## WHAT TO PRODUCE
Every entry below should be copied exactly, minus the pictures.
MATERIAL SUPPLIED START
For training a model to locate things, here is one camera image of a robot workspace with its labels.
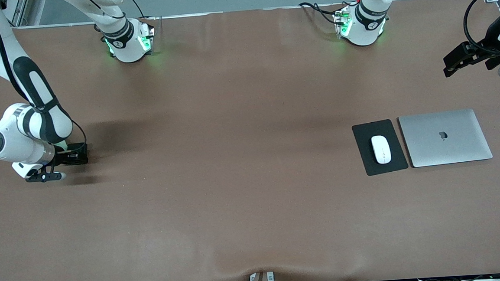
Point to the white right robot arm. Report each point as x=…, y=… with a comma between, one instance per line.
x=16, y=148

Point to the silver closed laptop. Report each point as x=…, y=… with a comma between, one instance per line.
x=446, y=150

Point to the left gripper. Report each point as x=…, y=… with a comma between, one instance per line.
x=488, y=47

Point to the white computer mouse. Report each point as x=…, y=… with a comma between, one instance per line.
x=381, y=150

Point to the small black box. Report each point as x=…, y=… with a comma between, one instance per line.
x=84, y=159

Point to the black mouse pad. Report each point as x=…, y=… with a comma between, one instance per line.
x=364, y=159

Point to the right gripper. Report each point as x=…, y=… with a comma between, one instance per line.
x=69, y=156

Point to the brown table cover mat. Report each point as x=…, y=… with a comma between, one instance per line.
x=194, y=226

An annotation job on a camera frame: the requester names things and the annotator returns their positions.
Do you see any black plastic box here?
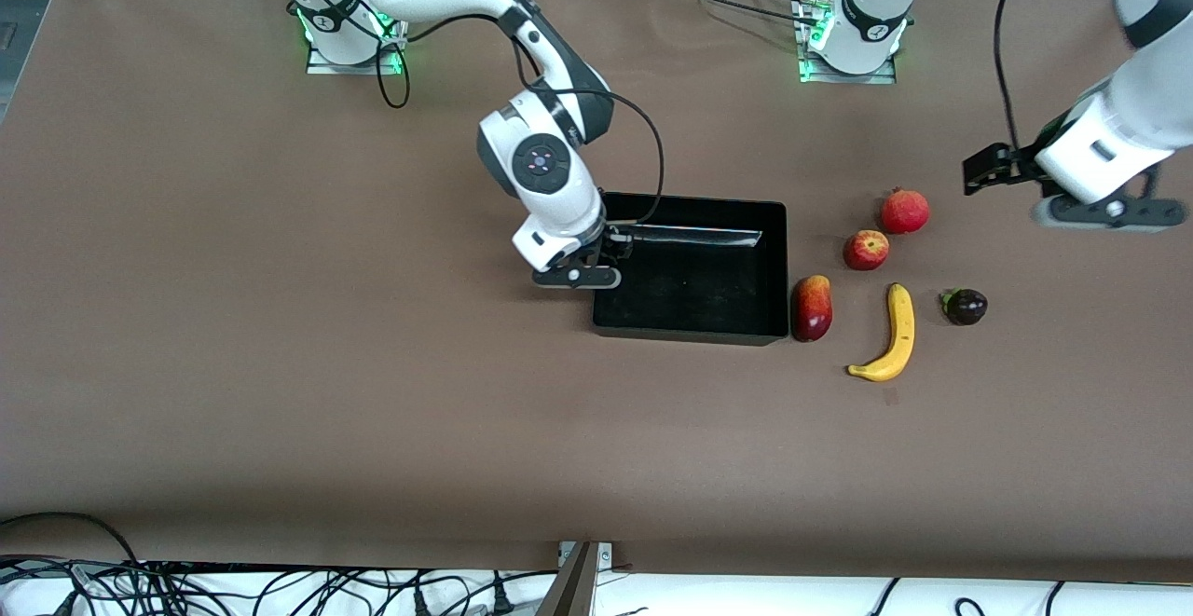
MATERIAL SUPPLIED END
## ANSWER BOX
For training a model to locate things, here is one camera image of a robot workspace with its labels.
Point to the white right robot arm. Report each point as x=…, y=… with a comma between, one instance per line.
x=16, y=148

Point to the silver closed laptop. Report each point as x=…, y=… with a comma between, one instance per line.
x=446, y=150

Point to the left gripper. Report each point as x=…, y=… with a comma between, one instance per line.
x=488, y=47

Point to the white computer mouse. Report each point as x=…, y=… with a comma between, one instance per line.
x=381, y=150

Point to the small black box. Report each point as x=…, y=… with a comma between, one instance per line.
x=84, y=159

Point to the black mouse pad. Report each point as x=…, y=… with a comma between, one instance per line.
x=364, y=159

Point to the right gripper. Report each point as x=…, y=… with a comma between, one instance per line.
x=69, y=156

Point to the brown table cover mat. Report each point as x=…, y=… with a comma between, one instance per line.
x=194, y=226

An annotation job on a camera frame: the requester names things and the annotator returns their positions.
Do you see any black plastic box here?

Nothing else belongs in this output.